Se deja claro, que ante todo, debemos notar que la expresión “vida eterna” no significa tanto la perpetuidad de la vida, sino en cuanto a la felicidad que hará eternamente dichosos a los buenos. Por ejemplo: aquel doctor de la Ley cuando dijo al Señor: ¿Qué de bueno haré yo para conseguir la vida eterna? (Mt., 19, 16). Es como si dijera: ¿Qué he de hacer yo para llegar allí donde se goza la felicidad perfecta? (Mt., 25, 46; Mc., 10, 17; Lc., 10, 25).

Éste es el auténtico sentido que en la Sagrada Escritura tienen las palabras vida eterna, como puede comprobarse en muchos de los textos; así como dice (Juan 3, 15): “Para que todo el que creyere en Él tenga vida eterna”. (17, 3): “Ésta es la vida eterna que te conozcan a ti, único Dios verdadero, y a tu enviado Jesucristo”; y también dice (Rom., I2, 7): “A los que con perseverancia en el bien obran buscan la gloria, el honor y la incorrupción, la vida eterna”; (Rom., 6, 23): “Pues la paga del pecado es la muerte; más la gracia Dios es la vida eterna en Jesús Señor nuestro”.

Se llama a la Vida eterna como la última y suma felicidad, para que nadie crea que ésta consiste en bienes materiales y caducos. Se nos invita a poner la mirada en los bienes eternos, y no colocar el sumo bien en la felicidad que proviene de las cosas materiales y sensibles. Ya que éstas envejecen y mueren; la bienaventuranza, en cambio, no puede circunscribirse a límites de tiempo.
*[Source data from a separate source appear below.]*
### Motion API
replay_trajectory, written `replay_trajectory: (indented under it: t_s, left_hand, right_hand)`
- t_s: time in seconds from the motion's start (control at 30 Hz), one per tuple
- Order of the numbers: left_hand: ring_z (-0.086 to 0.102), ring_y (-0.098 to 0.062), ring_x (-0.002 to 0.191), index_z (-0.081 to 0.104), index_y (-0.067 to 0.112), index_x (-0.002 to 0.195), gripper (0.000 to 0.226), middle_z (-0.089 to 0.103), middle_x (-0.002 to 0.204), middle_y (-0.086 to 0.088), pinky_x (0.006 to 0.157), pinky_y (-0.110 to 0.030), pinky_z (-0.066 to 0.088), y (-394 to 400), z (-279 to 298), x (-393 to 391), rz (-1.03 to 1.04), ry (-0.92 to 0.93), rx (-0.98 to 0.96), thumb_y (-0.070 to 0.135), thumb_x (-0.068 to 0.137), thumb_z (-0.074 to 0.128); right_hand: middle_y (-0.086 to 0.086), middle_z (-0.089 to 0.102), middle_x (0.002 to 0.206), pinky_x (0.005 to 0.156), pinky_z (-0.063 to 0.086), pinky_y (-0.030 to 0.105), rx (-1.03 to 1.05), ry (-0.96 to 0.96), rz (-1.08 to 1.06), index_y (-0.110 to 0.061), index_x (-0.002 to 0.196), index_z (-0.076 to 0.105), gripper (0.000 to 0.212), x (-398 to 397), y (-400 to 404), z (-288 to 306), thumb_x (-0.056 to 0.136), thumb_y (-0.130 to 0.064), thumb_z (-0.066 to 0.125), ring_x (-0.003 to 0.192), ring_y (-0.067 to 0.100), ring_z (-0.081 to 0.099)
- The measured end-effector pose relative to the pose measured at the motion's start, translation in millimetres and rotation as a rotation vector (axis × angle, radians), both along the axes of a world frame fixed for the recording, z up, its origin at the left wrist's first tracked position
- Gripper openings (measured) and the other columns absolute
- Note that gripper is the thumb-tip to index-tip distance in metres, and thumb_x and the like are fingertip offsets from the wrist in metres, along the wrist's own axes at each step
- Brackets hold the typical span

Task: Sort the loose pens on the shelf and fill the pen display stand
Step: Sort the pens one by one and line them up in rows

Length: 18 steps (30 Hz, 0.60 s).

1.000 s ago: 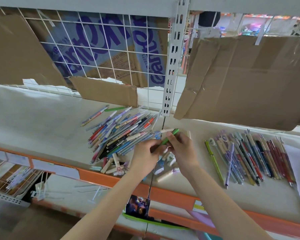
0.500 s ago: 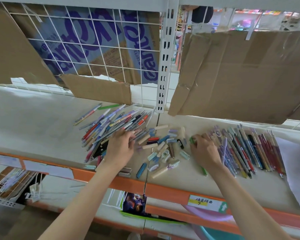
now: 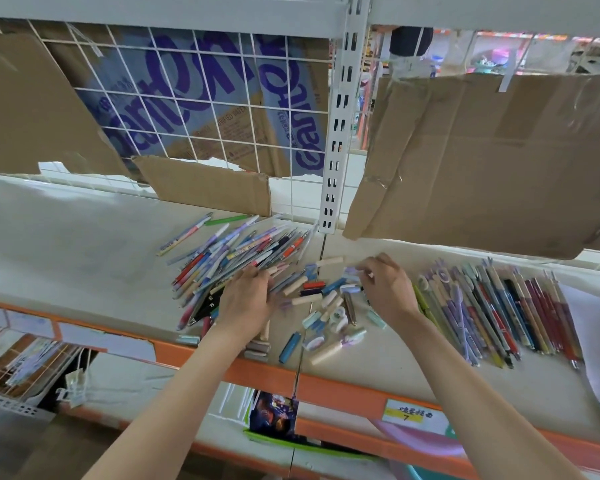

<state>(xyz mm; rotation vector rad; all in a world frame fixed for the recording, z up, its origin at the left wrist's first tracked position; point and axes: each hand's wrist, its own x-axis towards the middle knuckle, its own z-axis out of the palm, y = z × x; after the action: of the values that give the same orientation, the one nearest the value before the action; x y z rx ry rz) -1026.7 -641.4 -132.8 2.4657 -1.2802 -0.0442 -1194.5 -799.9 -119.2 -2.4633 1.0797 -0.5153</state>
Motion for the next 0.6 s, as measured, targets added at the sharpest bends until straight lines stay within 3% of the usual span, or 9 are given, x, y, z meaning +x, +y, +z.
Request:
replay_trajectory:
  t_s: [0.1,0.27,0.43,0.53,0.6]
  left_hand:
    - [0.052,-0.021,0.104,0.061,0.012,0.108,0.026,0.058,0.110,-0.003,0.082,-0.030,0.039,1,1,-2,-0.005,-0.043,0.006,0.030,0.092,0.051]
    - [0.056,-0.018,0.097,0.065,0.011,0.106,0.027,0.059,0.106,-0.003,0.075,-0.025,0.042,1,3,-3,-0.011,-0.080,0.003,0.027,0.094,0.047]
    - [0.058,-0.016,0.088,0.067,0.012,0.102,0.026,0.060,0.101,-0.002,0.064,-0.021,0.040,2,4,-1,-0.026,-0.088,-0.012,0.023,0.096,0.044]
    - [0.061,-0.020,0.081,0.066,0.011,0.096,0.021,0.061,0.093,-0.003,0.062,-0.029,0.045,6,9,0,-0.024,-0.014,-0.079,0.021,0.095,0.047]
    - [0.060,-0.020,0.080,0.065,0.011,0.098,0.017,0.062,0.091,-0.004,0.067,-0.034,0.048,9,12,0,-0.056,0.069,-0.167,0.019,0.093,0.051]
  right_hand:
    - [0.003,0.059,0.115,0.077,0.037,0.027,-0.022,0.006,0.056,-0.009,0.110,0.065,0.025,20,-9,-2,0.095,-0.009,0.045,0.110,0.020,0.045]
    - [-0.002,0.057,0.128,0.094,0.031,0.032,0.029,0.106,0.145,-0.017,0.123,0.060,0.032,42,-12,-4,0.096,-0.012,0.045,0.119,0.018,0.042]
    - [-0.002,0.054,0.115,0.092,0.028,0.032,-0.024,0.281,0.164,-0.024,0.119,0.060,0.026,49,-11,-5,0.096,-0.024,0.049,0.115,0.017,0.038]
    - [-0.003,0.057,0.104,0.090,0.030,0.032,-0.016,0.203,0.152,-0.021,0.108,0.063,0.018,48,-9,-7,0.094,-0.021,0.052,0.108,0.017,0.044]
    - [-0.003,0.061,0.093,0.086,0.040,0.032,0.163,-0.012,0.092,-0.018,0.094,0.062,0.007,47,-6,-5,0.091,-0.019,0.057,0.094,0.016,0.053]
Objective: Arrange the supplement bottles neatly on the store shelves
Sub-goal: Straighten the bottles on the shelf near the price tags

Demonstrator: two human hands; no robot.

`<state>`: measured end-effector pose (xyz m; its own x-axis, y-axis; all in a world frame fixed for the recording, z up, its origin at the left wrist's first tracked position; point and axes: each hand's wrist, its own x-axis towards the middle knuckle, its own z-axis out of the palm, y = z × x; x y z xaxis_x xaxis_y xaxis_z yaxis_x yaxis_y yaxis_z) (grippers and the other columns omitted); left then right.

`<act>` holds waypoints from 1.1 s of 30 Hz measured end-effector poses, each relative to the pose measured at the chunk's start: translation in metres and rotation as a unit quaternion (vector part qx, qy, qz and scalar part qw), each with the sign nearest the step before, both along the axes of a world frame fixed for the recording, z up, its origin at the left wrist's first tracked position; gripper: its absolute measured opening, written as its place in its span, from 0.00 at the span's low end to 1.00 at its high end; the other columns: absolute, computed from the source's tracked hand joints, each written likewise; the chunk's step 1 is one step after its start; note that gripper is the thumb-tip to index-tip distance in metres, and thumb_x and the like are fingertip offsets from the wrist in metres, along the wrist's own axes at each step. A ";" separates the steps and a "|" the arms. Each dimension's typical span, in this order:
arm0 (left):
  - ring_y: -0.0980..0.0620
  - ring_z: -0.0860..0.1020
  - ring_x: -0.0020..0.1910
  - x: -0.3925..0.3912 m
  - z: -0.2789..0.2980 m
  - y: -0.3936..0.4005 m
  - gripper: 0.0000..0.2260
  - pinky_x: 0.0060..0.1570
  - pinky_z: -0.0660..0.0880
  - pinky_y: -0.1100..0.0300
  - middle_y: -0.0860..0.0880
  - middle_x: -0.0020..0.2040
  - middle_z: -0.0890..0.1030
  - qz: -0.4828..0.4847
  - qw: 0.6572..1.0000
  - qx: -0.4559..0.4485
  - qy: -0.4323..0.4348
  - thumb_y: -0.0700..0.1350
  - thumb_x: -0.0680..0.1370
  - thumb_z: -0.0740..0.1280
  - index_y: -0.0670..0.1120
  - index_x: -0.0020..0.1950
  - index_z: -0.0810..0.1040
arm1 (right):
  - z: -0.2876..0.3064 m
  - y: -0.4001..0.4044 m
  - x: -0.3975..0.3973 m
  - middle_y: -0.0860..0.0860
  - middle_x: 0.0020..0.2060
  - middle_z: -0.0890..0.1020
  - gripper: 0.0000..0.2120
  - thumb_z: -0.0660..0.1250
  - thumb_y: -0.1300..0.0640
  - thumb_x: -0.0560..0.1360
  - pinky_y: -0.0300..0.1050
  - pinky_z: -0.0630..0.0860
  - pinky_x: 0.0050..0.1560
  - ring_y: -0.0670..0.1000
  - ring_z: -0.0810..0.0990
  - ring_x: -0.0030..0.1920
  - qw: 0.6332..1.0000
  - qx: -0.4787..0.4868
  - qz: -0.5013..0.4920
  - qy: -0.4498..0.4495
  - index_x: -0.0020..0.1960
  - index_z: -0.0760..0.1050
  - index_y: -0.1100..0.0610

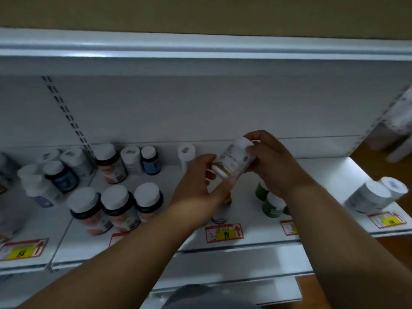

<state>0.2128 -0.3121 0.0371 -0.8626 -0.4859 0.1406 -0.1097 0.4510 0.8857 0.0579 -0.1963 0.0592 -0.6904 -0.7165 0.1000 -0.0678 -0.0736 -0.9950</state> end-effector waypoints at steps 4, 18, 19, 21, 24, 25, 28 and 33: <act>0.67 0.78 0.43 -0.016 0.002 0.025 0.21 0.38 0.74 0.72 0.68 0.48 0.79 -0.033 0.998 0.055 0.025 0.66 0.63 0.68 0.67 0.54 0.69 | 0.015 0.033 0.008 0.52 0.42 0.82 0.10 0.62 0.59 0.67 0.46 0.79 0.41 0.54 0.81 0.46 1.000 0.004 -0.013 -0.006 0.44 0.79 0.50; 0.67 0.76 0.52 -0.063 -0.011 0.111 0.31 0.45 0.75 0.72 0.63 0.57 0.74 -0.074 0.993 0.062 0.070 0.66 0.65 0.69 0.62 0.65 0.64 | 0.016 0.124 -0.021 0.42 0.46 0.83 0.13 0.68 0.42 0.69 0.38 0.80 0.41 0.42 0.83 0.46 0.981 0.105 -0.102 0.127 0.53 0.78 0.42; 0.66 0.76 0.52 -0.062 -0.011 0.115 0.31 0.46 0.74 0.72 0.63 0.58 0.75 -0.060 0.993 0.062 0.075 0.67 0.65 0.68 0.61 0.65 0.64 | 0.018 0.124 -0.022 0.42 0.47 0.83 0.11 0.69 0.44 0.71 0.37 0.80 0.41 0.42 0.83 0.47 0.983 0.100 -0.088 0.129 0.53 0.78 0.42; 0.62 0.76 0.53 -0.054 -0.013 0.123 0.33 0.50 0.75 0.66 0.59 0.58 0.76 -0.025 0.995 0.068 0.072 0.67 0.65 0.67 0.56 0.66 0.66 | 0.018 0.123 -0.024 0.43 0.47 0.84 0.08 0.69 0.48 0.74 0.38 0.80 0.43 0.43 0.83 0.47 0.986 0.083 -0.063 0.130 0.53 0.80 0.43; 0.61 0.76 0.52 -0.027 -0.016 0.135 0.33 0.50 0.74 0.67 0.59 0.56 0.76 0.051 0.994 0.071 0.060 0.67 0.65 0.68 0.56 0.67 0.66 | 0.009 0.118 -0.017 0.43 0.48 0.84 0.08 0.69 0.50 0.75 0.39 0.81 0.46 0.44 0.83 0.48 0.990 0.063 -0.005 0.123 0.53 0.80 0.43; 0.62 0.76 0.52 -0.016 -0.017 0.138 0.32 0.49 0.73 0.69 0.59 0.56 0.76 0.077 0.993 0.068 0.059 0.67 0.66 0.68 0.57 0.66 0.66 | 0.005 0.114 -0.011 0.43 0.48 0.84 0.08 0.68 0.49 0.75 0.39 0.80 0.46 0.44 0.83 0.48 0.989 0.063 0.022 0.129 0.54 0.80 0.43; 0.62 0.77 0.51 0.024 -0.022 0.148 0.29 0.47 0.72 0.70 0.59 0.56 0.77 0.147 0.985 0.064 0.060 0.65 0.67 0.69 0.57 0.64 0.67 | -0.008 0.099 0.018 0.44 0.47 0.84 0.08 0.69 0.52 0.76 0.36 0.78 0.44 0.44 0.83 0.48 0.986 0.039 0.111 0.119 0.54 0.81 0.46; 0.59 0.77 0.52 0.098 -0.021 0.150 0.29 0.52 0.74 0.64 0.60 0.54 0.77 0.236 0.969 0.055 0.049 0.65 0.67 0.69 0.58 0.65 0.67 | -0.008 0.072 0.082 0.49 0.47 0.85 0.09 0.70 0.54 0.76 0.43 0.80 0.44 0.50 0.84 0.48 0.972 0.018 0.219 0.079 0.55 0.81 0.49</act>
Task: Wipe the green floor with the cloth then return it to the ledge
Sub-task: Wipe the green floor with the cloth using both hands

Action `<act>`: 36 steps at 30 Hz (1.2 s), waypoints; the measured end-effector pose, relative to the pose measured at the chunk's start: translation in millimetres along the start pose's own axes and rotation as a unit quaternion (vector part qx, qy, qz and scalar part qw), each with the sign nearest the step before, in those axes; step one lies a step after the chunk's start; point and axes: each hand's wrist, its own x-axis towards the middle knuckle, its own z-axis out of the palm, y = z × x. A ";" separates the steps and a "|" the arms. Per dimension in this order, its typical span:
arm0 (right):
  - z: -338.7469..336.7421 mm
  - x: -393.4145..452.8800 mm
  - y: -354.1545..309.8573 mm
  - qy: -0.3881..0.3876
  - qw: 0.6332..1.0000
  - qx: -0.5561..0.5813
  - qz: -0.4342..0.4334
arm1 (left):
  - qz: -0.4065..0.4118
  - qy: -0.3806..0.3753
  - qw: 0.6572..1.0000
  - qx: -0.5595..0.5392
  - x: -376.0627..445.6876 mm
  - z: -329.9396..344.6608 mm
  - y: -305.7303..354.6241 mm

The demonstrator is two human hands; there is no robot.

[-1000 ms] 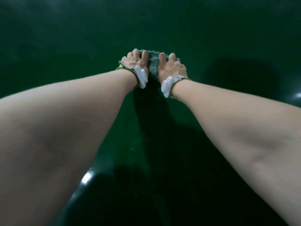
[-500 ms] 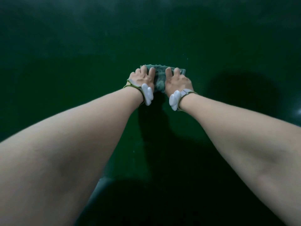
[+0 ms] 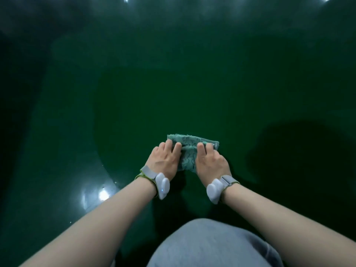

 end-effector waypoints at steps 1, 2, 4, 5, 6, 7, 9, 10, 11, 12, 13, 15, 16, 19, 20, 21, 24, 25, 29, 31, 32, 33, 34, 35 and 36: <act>2.0 -5.6 -9.5 0.006 1.000 0.003 -0.012 | -0.010 0.005 1.000 -0.003 -14.6 1.9 -6.2; 4.0 -8.9 -13.5 0.014 1.000 0.005 -0.020 | -0.016 0.014 1.000 -0.007 -23.2 4.1 -9.3; 8.8 -9.7 -16.6 0.034 0.999 0.006 -0.029 | -0.012 0.033 0.999 -0.012 -29.3 8.3 -13.1; 10.6 -8.1 -15.3 0.047 0.998 0.003 -0.029 | 0.000 0.042 0.999 -0.010 -26.9 10.0 -13.5; 12.1 -5.6 -13.5 0.059 0.998 -0.002 -0.029 | 0.013 0.047 0.999 -0.003 -22.9 11.6 -14.3; 13.4 -3.0 -11.9 0.068 0.997 -0.005 -0.032 | 0.025 0.049 0.999 0.003 -18.8 12.1 -15.8; 16.2 1.2 -8.6 0.079 0.996 -0.013 -0.038 | 0.041 0.046 0.998 0.018 -11.2 13.1 -19.0; 16.2 3.5 -9.3 0.083 0.995 -0.014 -0.044 | 0.041 0.047 0.998 0.027 -9.9 11.9 -21.6; 17.7 7.7 -7.0 0.085 0.996 -0.013 -0.040 | 0.045 0.047 0.997 0.034 -3.9 11.8 -22.2; 18.1 13.4 -5.3 0.087 0.996 -0.011 -0.032 | 0.047 0.048 0.997 0.041 3.2 11.4 -23.2; 16.3 19.6 -6.4 0.088 0.996 -0.012 -0.028 | 0.041 0.052 0.997 0.045 7.6 9.0 -25.0; 12.9 36.7 -3.9 0.082 0.996 -0.016 -0.010 | 0.039 0.062 0.996 0.058 26.9 6.4 -26.2; 11.6 47.0 -1.8 0.077 0.997 -0.019 -0.002 | 0.036 0.066 0.995 0.066 38.5 5.3 -25.8; 7.9 79.4 3.7 0.056 0.998 -0.033 0.018 | -0.001 0.061 0.994 0.089 71.8 1.5 -23.4; 7.2 90.7 5.6 0.047 0.998 -0.037 0.024 | -0.018 0.049 0.995 0.086 83.9 0.2 -22.8; 6.9 101.9 7.5 0.038 0.998 -0.043 0.031 | -0.033 0.035 0.996 0.080 96.5 -0.6 -22.9; 5.7 135.4 11.5 0.024 0.997 -0.051 0.049 | -0.062 0.005 0.995 0.074 133.5 0.0 -27.8; 5.0 148.2 13.0 0.022 0.997 -0.048 0.054 | -0.069 0.001 0.995 0.072 148.3 -0.4 -31.0; 4.7 199.6 17.1 0.019 0.996 -0.046 0.080 | -0.089 -0.021 0.993 0.073 206.0 -5.3 -47.4; 7.2 231.9 19.3 0.021 0.993 -0.046 0.103 | -0.093 -0.037 0.993 0.070 241.2 -9.7 -59.2; 5.3 240.4 19.0 0.023 0.993 -0.040 0.110 | -0.092 -0.043 0.992 0.074 250.0 -13.4 -63.0; 4.7 252.4 19.3 0.021 0.992 -0.033 0.116 | -0.089 -0.050 0.992 0.077 262.0 -16.5 -68.2; 4.3 265.0 20.1 0.021 0.992 -0.028 0.123 | -0.088 -0.059 0.992 0.075 273.4 -20.8 -73.2; 4.3 278.1 20.5 0.019 0.991 -0.024 0.129 | -0.086 -0.070 0.991 0.072 283.7 -24.7 -78.9; 4.4 290.8 20.7 0.017 0.991 -0.020 0.132 | -0.083 -0.080 0.991 0.071 292.7 -27.5 -85.0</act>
Las cosas de la tierra distan tanto de la verdadera felicidad, que quien quiera alcanzar la eterna bienaventuranza debe necesariamente apartar de ellas su deseo y amor, ya que está escrito: “No amen el mundo, porque no está en él la caridad del Padre; el mundo pasa y también sus consecuencias” como dice Juan en la (1ª Carta 2, 15-17). Y San Pedro:“ Aprendamos, pues, a despreciar las cosas caducas y convenzámonos de que es imposible conseguir la felicidad en esta vida, donde estamos, no como ciudadanos, sino como peregrinos.” (1 Ped., 2, 11).

Las palabras vida eterna, debe estimularnos a todos a la práctica de la piedad, de la santidad y de todas las virtudes. Aunque la vida es, en verdad, uno de los mayores bienes que el hombre apetece por naturaleza. Si esta misma pobre vida terrena, tan llena de miserias que más que vida podría llamarse muerte, nos resulta tan amable y gustosa, ¿con cuánto mayor ardor y alegría no debemos anhelar aquella vida eterna, que llevará consigo—superados todos los males—la razón absoluta y perfecta de todos los bienes? Según la opinión de los santos Padres de la Iglesia (S. Agustín, 122 de la Ciudad de Dios, c. 30), la felicidad eterna consistirá en la posesión de todos los bienes sin mezcla alguna de mal.

(4)

Nuestra alma y espíritu son eternos. El tiempo presente no se puede comparar con la eternidad. Esta vida es simplemente el tiempo que Dios nos ha concedido para buscarle. En ese tiempo se sella nuestro destino eterno. Al igual que en la resurrección y en el juicio, debemos indicar que ante nosotros hay dos alternativas: cielo e infierno.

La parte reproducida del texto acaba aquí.